Les relations entre Ankara et Berlin, «endommagées», ne vont pas se «détériorer totalement» après la reconnaissance par le Bundestag du génocide arménien, a dit le Premier ministre turc, qui a promis des ripostes après cette initiative qui a suscité l’ire de la Turquie.
«L’Allemagne et la Turquie sont deux alliés très importants. Personne ne doit s’attendre à ce que les relations se détériorent totalement d’un seul coup à cause de cette décision ou de décisions semblables», a déclaré vendredi Binali Yildirim, dans une apparente tentative de maintenir les frictions sous contrôle. Le vote jeudi par la chambre basse du Parlement allemand d’une résolution qui reconnaît le génocide arménien a suscité la colère de la Turquie, qui a rappelé son ambassadeur à Berlin pour protester contre cette «erreur historique» et menacé de prendre des mesures de rétorsion.
Ces turbulences compliquent des relations déjà tendues avec Ankara, notamment sur l’application d’un accord controversé entre l’Union européenne et la Turquie, porté par Berlin, qui a considérablement réduit l’afflux de migrants en Europe. Partenaire incontournable sur ce dossier, la Turquie menace de ne pas appliquer ce pacte, faute d’obtenir à ses conditions une exemption de visas Schengen pour ses citoyens.

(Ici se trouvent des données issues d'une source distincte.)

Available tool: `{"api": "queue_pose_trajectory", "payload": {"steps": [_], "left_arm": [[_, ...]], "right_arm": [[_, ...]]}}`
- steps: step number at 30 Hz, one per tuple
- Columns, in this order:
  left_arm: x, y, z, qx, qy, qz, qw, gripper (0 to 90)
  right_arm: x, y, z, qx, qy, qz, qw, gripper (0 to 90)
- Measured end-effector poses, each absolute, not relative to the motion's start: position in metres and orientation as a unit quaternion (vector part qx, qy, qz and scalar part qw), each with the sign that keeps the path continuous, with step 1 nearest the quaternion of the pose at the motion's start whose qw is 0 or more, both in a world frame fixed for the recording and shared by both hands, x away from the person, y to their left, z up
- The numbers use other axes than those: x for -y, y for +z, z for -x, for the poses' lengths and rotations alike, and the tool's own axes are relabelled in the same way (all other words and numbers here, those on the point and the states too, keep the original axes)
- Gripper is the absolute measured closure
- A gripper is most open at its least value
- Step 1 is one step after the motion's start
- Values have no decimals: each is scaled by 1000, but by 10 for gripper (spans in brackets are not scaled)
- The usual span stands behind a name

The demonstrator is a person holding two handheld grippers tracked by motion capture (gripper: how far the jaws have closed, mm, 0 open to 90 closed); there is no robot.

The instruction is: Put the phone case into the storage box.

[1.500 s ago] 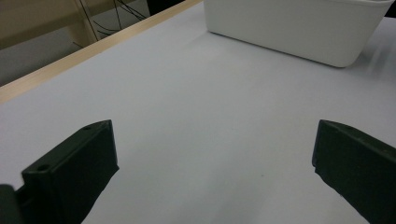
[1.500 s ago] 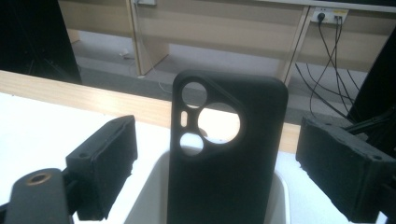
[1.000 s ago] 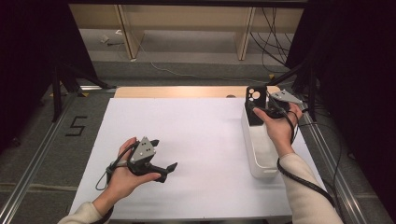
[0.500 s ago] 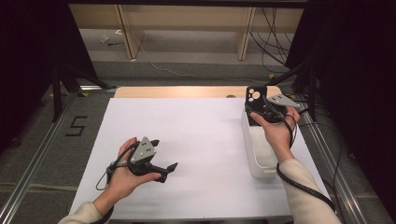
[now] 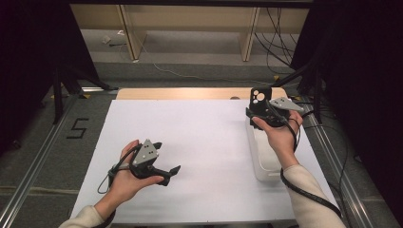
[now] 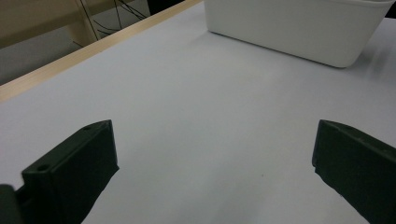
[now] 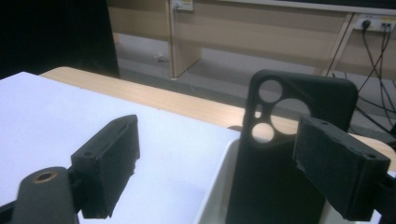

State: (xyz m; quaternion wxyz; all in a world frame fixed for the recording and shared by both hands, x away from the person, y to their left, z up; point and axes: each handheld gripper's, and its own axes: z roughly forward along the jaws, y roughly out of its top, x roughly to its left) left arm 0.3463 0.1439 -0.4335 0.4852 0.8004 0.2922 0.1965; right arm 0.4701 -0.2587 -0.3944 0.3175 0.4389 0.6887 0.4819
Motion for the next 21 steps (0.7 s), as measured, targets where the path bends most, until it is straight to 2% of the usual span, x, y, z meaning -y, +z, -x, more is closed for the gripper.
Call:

La résolution votée par le Bundestag, «nulle et non avenue» pour Ankara, a «sérieusement endommagé les relations entre l’Allemagne et la Turquie», a déploré M. Yildirim qui s’exprimait avant de partir pour l’Azerbaïdjan. Il a promis que les «réponses appropriées» seraient données après des consultations avec l’émissaire turc rappelé de Berlin. La veille, le président turc Recep Tayyip Erdogan avait déjà prévenu que des «démarches» seraient entreprises à son retour en Turquie.
« Le chaud et le froid »
Des manifestants nationalistes, certains en tenue traditionnelle ottomane, se sont rassemblés devant le consulat allemand à Istanbul jeudi soir, brandissant des pancartes où l’on pouvait lire: «Le génocide arménien, le plus gros mensonge en 100 ans». Une nouvelle manifestation était prévue vendredi devant l’ambassade d’Allemagne. Signe de l’indignation suscitée en Turquie par le vote de la résolution allemande, le quotidien turc Hürriyet a titré vendredi: «Honte à vous».
Ces tensions ont suscité l’inquiétude au sujet des rapports turco-allemands alors que l’accord sur les migrants traverse une période difficile, Ankara exigeant une exemption de visas Schengen pour ses ressortissants tout en refusant de remplir l’une des conditions posées.
Toutefois, «l’Allemagne et la Turquie possèdent des liens intrinsèques enracinés qui ne pourront pas disparaître du jour au lendemain», a indiqué à l’AFP l’historien et politologue turc Samim Akgönül, de l’Université de Strasbourg (France). «Ankara a l’habitude depuis des années de souffler le chaud et le froid face à des Etats qui reconnaissent le génocide, mais les relations reviennent toujours tôt ou tard à leur point de départ», a-t-il souligné.
Peu après le vote, l’Allemagne avait tenté de calmer la fureur de son important partenaire, la chancelière allemande Angela Merkel soulignant que son gouvernement voulait favoriser «le dialogue entre l’Arménie et la Turquie». Ankara et Berlin sont liés par des intérêts économiques majeurs: le volume de leurs échanges commerciaux s’est élevé en 2015 à 35 milliards de dollars et les Allemands sont les premiers en nombre de visiteurs en Turquie, où le secteur touristique traverse une profonde crise en raison de la dégradation de la sécurité.
Si la résolution du Bundestag constitue un pas supplémentaire vers une reconnaissance officielle en Allemagne du génocide des Arméniens, le texte n’engage pas le gouvernement de Mme Merkel. Les Arméniens estiment qu’un million et demi des leurs ont été tués de manière systématique à la fin de l’Empire ottoman. Plus de vingt pays, dont la France, l’Italie et la Russie, ont reconnu qu’il y avait eu un génocide.
La Turquie affirme pour sa part qu’il s’agissait d’une guerre civile dans laquelle 300.000 à 500.000 Arméniens et autant de Turcs ont trouvé la mort.
Le Quotidien/AFP
Il ne faut pas oublier qu’à l’époque des massacres, entre 1915 et 1917, l’Arménie ottomane était sous commandement militaire allemand. Des officiers allemands étaient directement impliqués dans les actions de l’armée ottomane. Ils avaient donc le pouvoir, s’ils le voulaient, de stopper les déportations et les massacres. À ce moment, il faut le dire, les officiers allemands ont collaboré et, plus que ça, ont encouragé les criminels à l’origine de ce génocide.